🤖 AI Summary
Existing 3D style transfer methods struggle to effectively model multi-view consistency and suffer from unstable training dynamics in diffusion-based frameworks. This work proposes a novel 3D style transfer paradigm that integrates diffusion models with 3D Gaussian representations. By leveraging self-attention mechanisms in the latent space, the approach aligns style and content features while incorporating geometry-guided multi-view consistency modeling. Specifically, an attention-aware loss function is introduced, which exploits geometric information to establish cross-view correspondences and generate geometry-aware masks, thereby preventing redundant optimization in overlapping regions. The proposed method achieves significant improvements over state-of-the-art approaches in terms of stylization quality, visual realism, and multi-view consistency.
📝 Abstract
3D style transfer enables the creation of visually expressive 3D content, enriching the visual appearance of 3D scenes and objects.
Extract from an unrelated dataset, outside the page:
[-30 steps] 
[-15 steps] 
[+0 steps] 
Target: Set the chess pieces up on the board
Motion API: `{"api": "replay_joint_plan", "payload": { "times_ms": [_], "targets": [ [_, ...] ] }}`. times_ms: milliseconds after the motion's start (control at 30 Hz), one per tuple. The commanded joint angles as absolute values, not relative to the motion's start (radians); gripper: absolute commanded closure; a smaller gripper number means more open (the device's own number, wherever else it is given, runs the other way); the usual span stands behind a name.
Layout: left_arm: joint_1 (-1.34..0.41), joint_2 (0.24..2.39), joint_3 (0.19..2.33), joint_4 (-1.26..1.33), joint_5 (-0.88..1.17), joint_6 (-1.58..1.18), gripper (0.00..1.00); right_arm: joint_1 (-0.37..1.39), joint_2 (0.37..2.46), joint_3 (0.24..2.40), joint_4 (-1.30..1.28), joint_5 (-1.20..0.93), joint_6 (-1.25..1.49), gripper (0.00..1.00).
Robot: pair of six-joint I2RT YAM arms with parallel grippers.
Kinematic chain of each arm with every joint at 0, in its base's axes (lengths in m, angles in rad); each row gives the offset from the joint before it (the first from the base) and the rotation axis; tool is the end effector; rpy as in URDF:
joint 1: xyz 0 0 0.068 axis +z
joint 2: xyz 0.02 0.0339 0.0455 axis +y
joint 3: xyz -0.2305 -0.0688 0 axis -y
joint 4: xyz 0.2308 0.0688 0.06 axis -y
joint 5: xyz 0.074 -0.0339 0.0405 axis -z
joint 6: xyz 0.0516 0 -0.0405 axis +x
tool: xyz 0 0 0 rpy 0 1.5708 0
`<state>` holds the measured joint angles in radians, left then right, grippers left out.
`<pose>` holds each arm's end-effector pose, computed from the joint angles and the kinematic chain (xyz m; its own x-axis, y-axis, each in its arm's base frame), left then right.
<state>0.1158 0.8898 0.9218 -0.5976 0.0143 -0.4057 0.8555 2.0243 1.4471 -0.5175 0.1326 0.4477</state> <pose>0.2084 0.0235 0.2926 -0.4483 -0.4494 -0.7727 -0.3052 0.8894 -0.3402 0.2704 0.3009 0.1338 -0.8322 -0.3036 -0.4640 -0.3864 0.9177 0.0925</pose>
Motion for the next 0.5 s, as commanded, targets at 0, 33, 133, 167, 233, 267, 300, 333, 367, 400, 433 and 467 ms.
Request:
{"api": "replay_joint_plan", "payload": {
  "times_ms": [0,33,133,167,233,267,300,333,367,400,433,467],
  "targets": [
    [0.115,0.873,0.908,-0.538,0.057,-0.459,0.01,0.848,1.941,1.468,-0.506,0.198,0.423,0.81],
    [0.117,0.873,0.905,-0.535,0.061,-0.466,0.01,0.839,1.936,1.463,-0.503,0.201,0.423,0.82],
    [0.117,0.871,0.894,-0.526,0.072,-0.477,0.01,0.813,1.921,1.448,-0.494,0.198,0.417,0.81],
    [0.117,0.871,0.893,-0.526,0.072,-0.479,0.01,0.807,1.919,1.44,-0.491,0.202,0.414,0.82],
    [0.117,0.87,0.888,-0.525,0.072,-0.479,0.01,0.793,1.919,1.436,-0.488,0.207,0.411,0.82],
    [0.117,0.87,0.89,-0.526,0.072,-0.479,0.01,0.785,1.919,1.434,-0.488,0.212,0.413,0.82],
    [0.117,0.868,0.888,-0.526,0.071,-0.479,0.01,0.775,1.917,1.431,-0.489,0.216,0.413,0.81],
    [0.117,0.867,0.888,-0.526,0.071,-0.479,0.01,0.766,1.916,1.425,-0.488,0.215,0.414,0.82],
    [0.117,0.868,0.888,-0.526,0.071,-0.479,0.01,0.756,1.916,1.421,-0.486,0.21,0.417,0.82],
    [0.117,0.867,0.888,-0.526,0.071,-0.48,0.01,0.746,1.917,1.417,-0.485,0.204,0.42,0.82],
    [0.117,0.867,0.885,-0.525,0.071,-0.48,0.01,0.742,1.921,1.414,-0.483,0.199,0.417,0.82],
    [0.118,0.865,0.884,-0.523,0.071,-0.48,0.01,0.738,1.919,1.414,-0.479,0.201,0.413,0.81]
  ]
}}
However, existing VGG- and CLIP-based methods struggle to model multi-view consistency within the model itself, while diffusion-based approaches can capture such consistency but rely on denoising directions, leading to unstable training. To address these limitations, we propose DiffStyle3D, a novel diffusion-based paradigm for 3DGS style transfer that directly optimizes in the latent space. Specifically, we introduce an Attention-Aware Loss that performs style transfer by aligning style features in the self-attention space, while preserving original content through content feature alignment. Inspired by the geometric invariance of 3D stylization, we propose a Geometry-Guided Multi-View Consistency method that integrates geometric information into self-attention to enable cross-view correspondence modeling. Based on geometric information, we additionally construct a geometry-aware mask to prevent redundant optimization in overlapping regions across views, which further improves multi-view consistency. Extensive experiments show that DiffStyle3D outperforms state-of-the-art methods, achieving higher stylization quality and visual realism.